How a Greener City gets Growing, The Baltimore Sun, May 26, 2009

Rodgers Forge, state map their gardens, B'More Green, June 10, 2009

Ground Rules, The Urbanite, July 2009

Gaining Support in Suburbia, Americanfarm.com, July 7, 2009

The Marc Steiner Show, WEAA 88.9 FM, July 14, 2009.

Wednesday, July 15, 2009

Late Blight Alert


University of Maryland College of Agriculture and Natural Resources has issued an alert to Maryland gardeners concerning an invasion of Late Blight of tomatoes and potatoes. Though it is called Late Blight, the fungal disease can attack plants at any time during the growing season.

According to Jerry Brust, integrated-pest-management vegetable specialist for the University of Maryland Extension, “Usually the disease shows up in late summer and is a moderate problem; however, this year—thanks to a prolonged period of wet and cool spring weather—it was first diagnosed in mid-June and confirmed up and down the Eastern seaboard in early July. Compounding the problem, large retail stores on the East Coast unintentionally sold blight-infected plants, resulting in an increased distribution of the disease.”

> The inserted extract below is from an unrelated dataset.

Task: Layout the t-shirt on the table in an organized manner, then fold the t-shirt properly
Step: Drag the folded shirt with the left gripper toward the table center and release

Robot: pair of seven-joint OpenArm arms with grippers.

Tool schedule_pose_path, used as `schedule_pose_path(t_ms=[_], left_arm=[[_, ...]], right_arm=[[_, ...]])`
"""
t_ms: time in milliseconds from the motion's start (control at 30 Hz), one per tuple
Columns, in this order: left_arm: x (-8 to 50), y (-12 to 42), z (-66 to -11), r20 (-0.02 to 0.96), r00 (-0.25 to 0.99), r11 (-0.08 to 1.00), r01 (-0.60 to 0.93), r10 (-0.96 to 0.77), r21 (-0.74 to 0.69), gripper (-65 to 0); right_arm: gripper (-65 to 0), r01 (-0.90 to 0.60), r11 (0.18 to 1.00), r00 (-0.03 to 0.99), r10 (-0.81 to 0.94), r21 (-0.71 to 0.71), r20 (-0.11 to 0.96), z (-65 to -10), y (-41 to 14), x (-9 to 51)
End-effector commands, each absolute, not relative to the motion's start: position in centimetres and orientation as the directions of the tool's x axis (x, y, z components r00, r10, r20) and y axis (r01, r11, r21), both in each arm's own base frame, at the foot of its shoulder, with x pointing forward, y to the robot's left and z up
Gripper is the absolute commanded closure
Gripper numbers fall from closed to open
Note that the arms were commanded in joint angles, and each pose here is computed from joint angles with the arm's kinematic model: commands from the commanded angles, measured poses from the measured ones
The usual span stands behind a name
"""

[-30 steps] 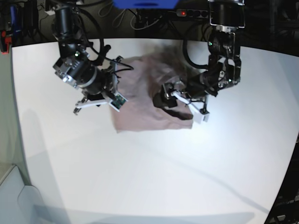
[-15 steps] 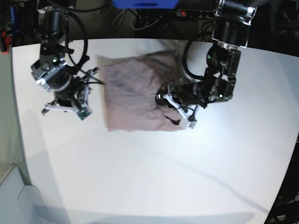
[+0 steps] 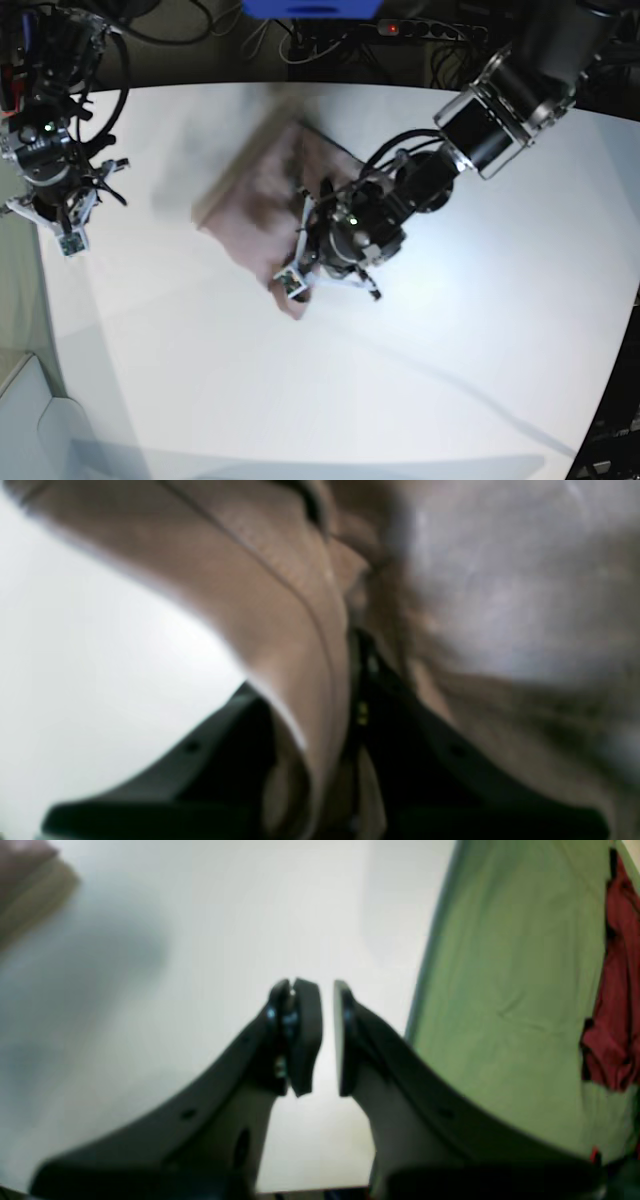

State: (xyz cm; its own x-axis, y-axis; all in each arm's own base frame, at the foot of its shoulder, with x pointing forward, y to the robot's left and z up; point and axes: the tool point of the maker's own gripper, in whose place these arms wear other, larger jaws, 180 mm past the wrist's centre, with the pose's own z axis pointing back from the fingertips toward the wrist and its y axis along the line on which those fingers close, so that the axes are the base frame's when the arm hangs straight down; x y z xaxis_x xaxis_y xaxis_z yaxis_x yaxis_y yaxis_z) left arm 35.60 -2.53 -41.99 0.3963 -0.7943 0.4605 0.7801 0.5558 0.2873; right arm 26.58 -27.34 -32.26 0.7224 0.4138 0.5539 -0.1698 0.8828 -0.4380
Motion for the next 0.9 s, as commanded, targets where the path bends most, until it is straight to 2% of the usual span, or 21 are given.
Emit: schedule_pose_path(t_ms=[0,167,267,333,467,700,867], left_arm=[[36.2,-3.7,-41.0,0.478,0.349,0.528,0.789,-0.806,0.315,-0.3],[34.9,-9.1,-39.8,0.466,0.124,0.331,0.857,-0.876,0.395,-0.3],[32.7,-11.7,-39.7,0.408,-0.068,0.107,0.914,-0.91,0.391,-0.3],[31.4,-13.1,-39.5,0.392,-0.156,0.003,0.927,-0.907,0.375,-0.3],[32.7,-13.0,-38.9,0.314,-0.245,-0.084,0.89,-0.917,0.448,-0.3],[35.6,-9.6,-41.2,0.121,-0.252,-0.165,0.861,-0.96,0.481,-0.3],[35.6,-10.1,-41.2,0.101,-0.27,-0.19,0.855,-0.957,0.483,-0.2]], right_arm=[[-6.3,-0.147,0.875,0.705,0.419,-0.461,0.571,-31.1,-28.0,26.9],[-6.3,-0.113,0.884,0.739,0.38,-0.453,0.557,-31.8,-29.2,25.2],[-6.3,-0.115,0.887,0.759,0.368,-0.446,0.537,-32.6,-29.4,24.0],[-6.3,-0.12,0.887,0.766,0.369,-0.446,0.527,-32.9,-29.4,23.6],[-6.3,-0.122,0.887,0.778,0.364,-0.445,0.513,-33.3,-29.6,22.9],[-6.3,-0.07,0.893,0.798,0.317,-0.444,0.513,-33.3,-30.9,21.8],[-6.3,-0.055,0.894,0.802,0.305,-0.444,0.513,-33.3,-31.2,21.5]])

Late blight first appears as dark, water-soaked spots on leaves which shrivel and die. Dark brown spots can also appear on stems and fruit. The Home and Garden Information Center of the Maryland Cooperative Extension has an excellent fact sheet on Late Blight. If you have questions about whether your plants have Late Blight you can contact a the Maryland Cooperative Extension at (800) 342-2507.

Friday, July 10, 2009

Sharing Yards: Another way to Garden

Every summer for the last five years, the neighbors around my block have an alley party complete with moonbounce for the kids and potluck and grills for the adults. Since we've had so much fun at the summer party, we've even begun having a fall party. Held in October, the fall party has face-painting and homemade scarecrows for halloween. These get-togethers have forged wonderful friendships.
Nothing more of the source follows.